The bill gives state, local, and congressional decisionmakers timely, public data on how new water users affect Corps reservoirs—improving planning and transparency—at the risk of a rushed/limited study, higher costs for some water users if restrictions follow, and diverted Corps resources.
State and local water managers get a Corps study with data on how new industrial and commercial water users affect Corps reservoirs, enabling more informed water planning and allocation decisions.
The study will be publicly available, increasing transparency so communities, businesses, and local officials can assess water risks near Corps reservoirs.
Congressional committees receive the study, giving lawmakers timely information to consider policy or funding changes for reservoir management.
A 180-day deadline may force a limited or preliminary analysis that leaves important technical questions unanswered for states, localities, and utilities.
Study findings could prompt new restrictions or operational changes that raise costs for commercial and industrial water users and local utilities.
Preparing the study will consume Corps staff time and resources, potentially delaying other Corps projects or operations.
Based on analysis of 2 sections of legislative text.
Requires the Army Corps to study and publish how new commercial and industrial water users affect Corps-maintained reservoir water use and levels within 180 days.

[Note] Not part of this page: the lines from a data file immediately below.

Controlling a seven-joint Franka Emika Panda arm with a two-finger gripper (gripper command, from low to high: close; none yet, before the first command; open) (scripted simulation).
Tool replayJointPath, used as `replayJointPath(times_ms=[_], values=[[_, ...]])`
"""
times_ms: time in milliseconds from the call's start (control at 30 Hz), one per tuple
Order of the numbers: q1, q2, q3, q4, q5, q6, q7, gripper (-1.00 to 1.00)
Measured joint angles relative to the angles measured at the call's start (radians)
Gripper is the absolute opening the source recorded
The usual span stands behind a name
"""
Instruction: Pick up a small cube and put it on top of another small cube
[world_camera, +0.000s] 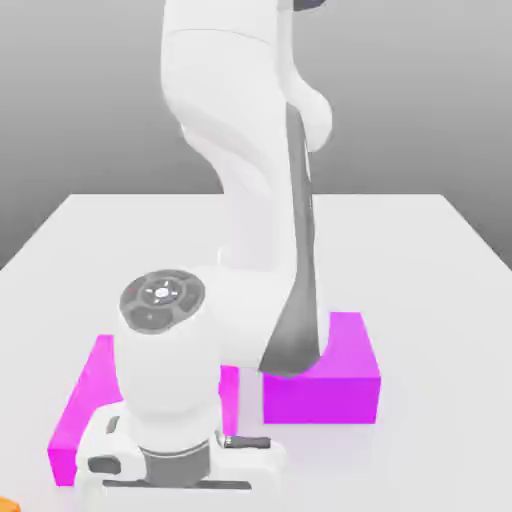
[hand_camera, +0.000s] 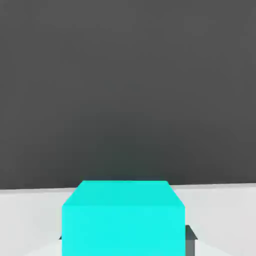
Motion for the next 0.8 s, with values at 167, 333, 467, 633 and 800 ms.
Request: replayJointPath(times_ms=[167, 333, 467, 633, 800], values=[[0.007, -0.167, -0.032, -0.063, -0.004, -0.106, 0.058, -1.00], [-0.007, -0.345, -0.093, -0.190, 0.018, -0.159, 0.235, -1.00], [-0.056, -0.492, -0.124, -0.296, -0.011, -0.196, 0.415, -1.00], [-0.130, -0.677, -0.125, -0.428, -0.075, -0.243, 0.662, -1.00], [-0.247, -0.859, -0.095, -0.560, -0.137, -0.291, 0.907, -1.00]])
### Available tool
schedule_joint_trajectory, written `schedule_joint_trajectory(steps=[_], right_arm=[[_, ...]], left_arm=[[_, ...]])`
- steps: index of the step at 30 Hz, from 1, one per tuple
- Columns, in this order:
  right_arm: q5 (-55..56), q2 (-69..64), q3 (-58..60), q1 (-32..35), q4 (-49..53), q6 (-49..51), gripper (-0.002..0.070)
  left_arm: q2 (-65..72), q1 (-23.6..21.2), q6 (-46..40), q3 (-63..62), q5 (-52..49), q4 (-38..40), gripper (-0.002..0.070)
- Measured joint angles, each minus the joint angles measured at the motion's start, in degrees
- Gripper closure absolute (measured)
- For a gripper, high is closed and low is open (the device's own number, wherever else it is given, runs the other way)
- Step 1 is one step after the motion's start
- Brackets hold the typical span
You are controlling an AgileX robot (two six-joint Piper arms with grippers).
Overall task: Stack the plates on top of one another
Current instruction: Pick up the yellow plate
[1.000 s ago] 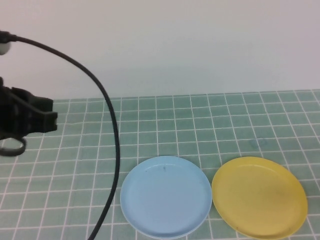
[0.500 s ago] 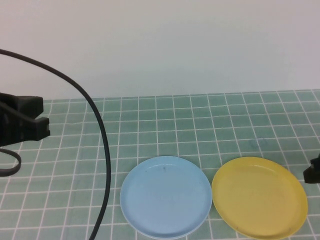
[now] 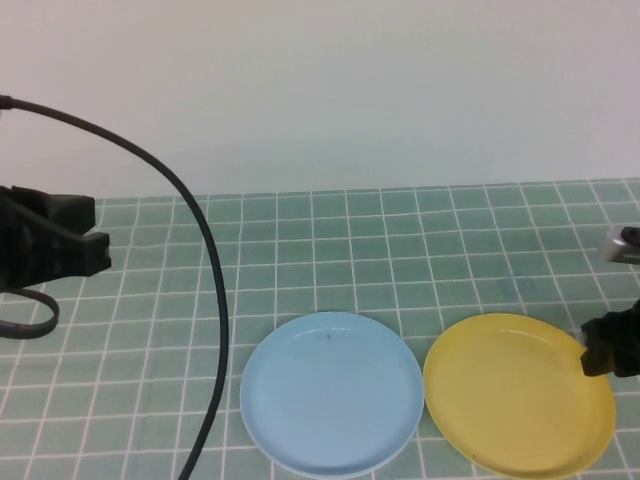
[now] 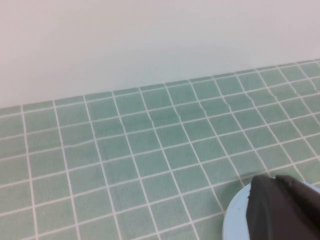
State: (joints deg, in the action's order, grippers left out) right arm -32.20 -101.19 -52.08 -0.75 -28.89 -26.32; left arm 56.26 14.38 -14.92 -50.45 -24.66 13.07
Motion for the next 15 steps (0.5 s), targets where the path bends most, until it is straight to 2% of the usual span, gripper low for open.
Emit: schedule_joint_trajectory(steps=[3, 11, 15], right_arm=[[0.0, -1.0, -0.2, 0.0, 0.1, -0.5, 0.0389], [-0.6, -3.1, -0.7, 0.0, 1.9, -1.6, 0.0416], [-0.8, -3.7, -0.7, -0.1, 2.3, -2.7, 0.0498]], left_arm=[[0.5, 0.0, 0.0, 0.0, 0.1, 0.2, 0.0675], [1.1, 0.0, 0.0, 0.0, 0.1, 0.6, 0.0675], [1.1, 0.0, 0.0, 0.0, 0.0, 0.6, 0.0675]])
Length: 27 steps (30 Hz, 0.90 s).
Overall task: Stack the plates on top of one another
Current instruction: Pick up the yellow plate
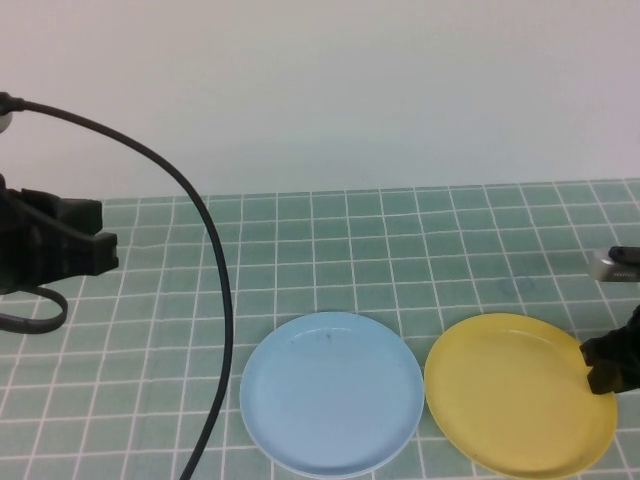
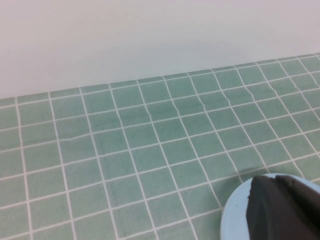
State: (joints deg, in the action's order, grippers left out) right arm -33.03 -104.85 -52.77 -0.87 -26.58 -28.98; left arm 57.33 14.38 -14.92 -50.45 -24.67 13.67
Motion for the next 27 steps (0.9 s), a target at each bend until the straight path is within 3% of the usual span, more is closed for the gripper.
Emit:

Official title: To require the Secretary of the Army to conduct a study on the effect of new commercial and industrial water users on the amount of water maintained by Corps of Engineers reservoirs, and for other purposes.
Introduced June 25, 2026 by Hillary Scholten · Last progress June 25, 2026
Requires the Secretary of the Army (through the Chief of Engineers) to study how operations by new commercial and industrial water users affect water use and water levels in reservoirs the Army Corps maintains, and to publish the results. The Corps must deliver the study to two congressional committees and post it on a Corps website within 180 days after the law takes effect.